• **WHAT YOU HAVE TO DO**
Which lines run from the one containing "gripper red left" through the end of the material? Transcribe them word for word, and only them.

• **DATASET**
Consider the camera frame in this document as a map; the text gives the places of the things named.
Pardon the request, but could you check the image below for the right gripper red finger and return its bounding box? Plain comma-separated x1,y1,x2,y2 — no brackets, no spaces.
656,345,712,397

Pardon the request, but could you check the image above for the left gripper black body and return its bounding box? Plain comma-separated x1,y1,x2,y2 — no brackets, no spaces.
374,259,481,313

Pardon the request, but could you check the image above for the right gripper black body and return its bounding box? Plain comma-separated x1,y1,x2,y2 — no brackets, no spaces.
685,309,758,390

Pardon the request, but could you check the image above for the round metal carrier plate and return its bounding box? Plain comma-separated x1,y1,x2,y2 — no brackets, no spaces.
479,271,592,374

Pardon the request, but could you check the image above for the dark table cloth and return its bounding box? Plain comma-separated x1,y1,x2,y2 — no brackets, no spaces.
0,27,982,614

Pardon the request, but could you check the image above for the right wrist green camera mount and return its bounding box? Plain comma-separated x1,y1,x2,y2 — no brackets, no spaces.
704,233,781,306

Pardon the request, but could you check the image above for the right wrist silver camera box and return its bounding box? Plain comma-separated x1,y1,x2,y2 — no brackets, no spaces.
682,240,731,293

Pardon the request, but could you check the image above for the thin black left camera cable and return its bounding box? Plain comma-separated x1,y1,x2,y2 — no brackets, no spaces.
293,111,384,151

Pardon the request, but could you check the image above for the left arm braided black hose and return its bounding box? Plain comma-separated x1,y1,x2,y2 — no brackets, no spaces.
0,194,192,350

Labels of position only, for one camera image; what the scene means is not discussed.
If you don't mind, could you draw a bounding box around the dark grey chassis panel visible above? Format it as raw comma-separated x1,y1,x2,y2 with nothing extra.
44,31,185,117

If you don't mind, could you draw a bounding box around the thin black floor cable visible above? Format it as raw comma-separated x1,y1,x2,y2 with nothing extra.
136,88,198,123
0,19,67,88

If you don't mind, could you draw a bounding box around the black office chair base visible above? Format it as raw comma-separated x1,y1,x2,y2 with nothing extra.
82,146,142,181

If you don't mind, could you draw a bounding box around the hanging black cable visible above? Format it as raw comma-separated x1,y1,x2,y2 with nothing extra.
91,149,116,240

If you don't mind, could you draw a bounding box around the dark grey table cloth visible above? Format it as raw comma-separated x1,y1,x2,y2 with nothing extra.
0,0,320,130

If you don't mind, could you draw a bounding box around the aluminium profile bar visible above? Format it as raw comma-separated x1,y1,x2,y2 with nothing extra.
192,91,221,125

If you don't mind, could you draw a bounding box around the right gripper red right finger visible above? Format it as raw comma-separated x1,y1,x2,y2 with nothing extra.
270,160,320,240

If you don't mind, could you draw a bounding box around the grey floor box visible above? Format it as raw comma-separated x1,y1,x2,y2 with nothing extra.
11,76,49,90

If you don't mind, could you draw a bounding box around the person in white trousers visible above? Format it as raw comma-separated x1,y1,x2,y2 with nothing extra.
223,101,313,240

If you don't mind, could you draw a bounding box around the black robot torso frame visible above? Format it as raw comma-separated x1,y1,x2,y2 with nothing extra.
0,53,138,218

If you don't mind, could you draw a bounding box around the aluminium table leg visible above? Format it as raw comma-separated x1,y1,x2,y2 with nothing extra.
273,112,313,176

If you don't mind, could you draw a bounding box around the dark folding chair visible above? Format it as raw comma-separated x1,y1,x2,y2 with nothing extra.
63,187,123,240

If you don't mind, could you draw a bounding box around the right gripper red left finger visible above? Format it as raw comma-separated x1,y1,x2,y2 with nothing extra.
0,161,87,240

• **RESULT OF THIS EXERCISE**
If you don't mind, could you draw a bounding box around the right gripper red left finger visible above? Format it as raw comma-separated x1,y1,x2,y2 with nothing extra.
0,161,87,240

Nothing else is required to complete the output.